E Lucas 07, a narrativa evangélica que acabamos de ler, possui, de certa forma, uma "imagem" extremamente forte. Jesus, conforme o texto, está se dirigindo a uma cidade chamada Naim, em verdade um vilarejo muito pobre alguns poucos quilômetros ao sul da cidade de Nazaré. Diz ainda o texto que Jesus, seus discípulos e uma multidão (talvez umas 40 ou 50 pessoas ao todo, talvez um pouco mais ou um pouco menos) de repente, no caminho, se depara com uma outra multidão, com um número talvez bem parecido com a multidão que segue a Jesus, mas, de forma diferente, ela vem em cortejo, e é um cortejo fúnebre, o filho único de uma viúva está sendo levado para o seu enterro, diz Lucas.

Esta foi a cena: o encontro das duas multidões seu deu na porta da cidade (verso 12). Era tudo muito rústico, muito pobre, muito cheio de poeira, muito cheio de gente simples, de gente comum, com jeito de sertão, gente sem muitas perspectivas de vida, sem muita vida, todo mundo, talvez todo mundo da cidade estava ali. E eles se encontram, as duas multidões.

Anos atrás eu trabalhei com uma moça que na época estudava cinema, ela era jornalista mas estudava para uma possível pós-graduação em cinema, e uma vez ela me disse que o que é quase padrão em qualquer filme é que primeiro se mostra o quadro todo, e ali este era o quadro todo: um monte de gente encontrando um outro monte de gente dentro do contexto que eu já descrevi. Depois, como prática, depois da cena aberta, se fecha nos detalhes: rostos, expressões, objetos importantes, imagens que vão começar a contar a estória, e ali a história era a de uma mulher viúva que levava seu único filho, em cortejo, para o fim final.

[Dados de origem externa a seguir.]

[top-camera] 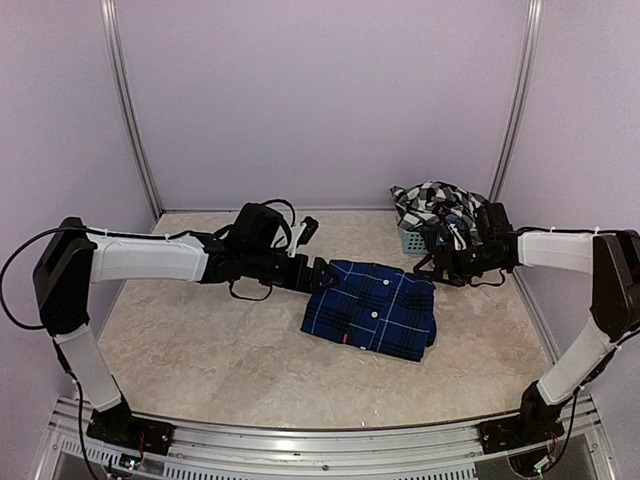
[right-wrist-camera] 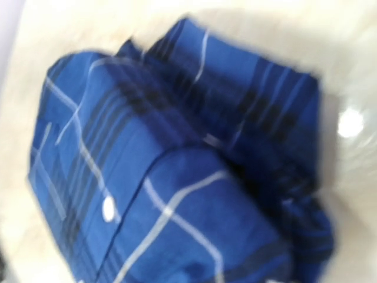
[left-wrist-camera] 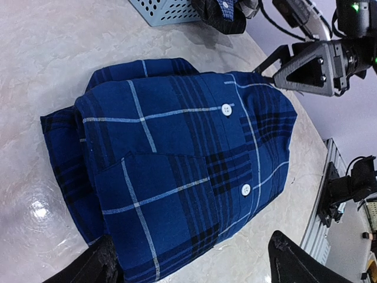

Era um drama, uma tragédia. Uma mulher que ficaria sozinha, perdeu o marido, e agora perdia o filho. E ela não poderia fazer mais nada a não ser cumprir com o seu papel determinado: sofrer sua dor, chorar suas lágrimas e enterrar seu filho. Não havia mais esperança, não havia mais o que esperar.

Mas o que talvez a gente não saiba - ou não se atenha - é que a cena de Naim era uma cena mais do que comum nas periferias do mundo de Jesus, a desconstrução ou a descontinuidade da família por conta da morte. Não era apenas uma mera semelhança. Era a vida real. E hoje, talvez não mais por conta da morte, apenas, de algo tão extremo e pesado como na narrativa de Lucas, tão no limite, o que se assemelha é, também num talvez, a desconstrução e a descontinuidade da família, não mais tão dramática, mas mesmo assim ainda trágica. Na vida de muita gente lá fora e de muita gente aqui dentro os cortejos de descontinuidade da vida em família seguem seu passo, um passo largo que conduz ao mesmo fim final, da mesma forma, do mesmo jeito, com personagens diferentes, mas ainda assim dentro do mesmo roteiro. Por muitos e outros motivos, ainda hoje e da mesma forma, a vida e a vida em família perdem a sua continuidade.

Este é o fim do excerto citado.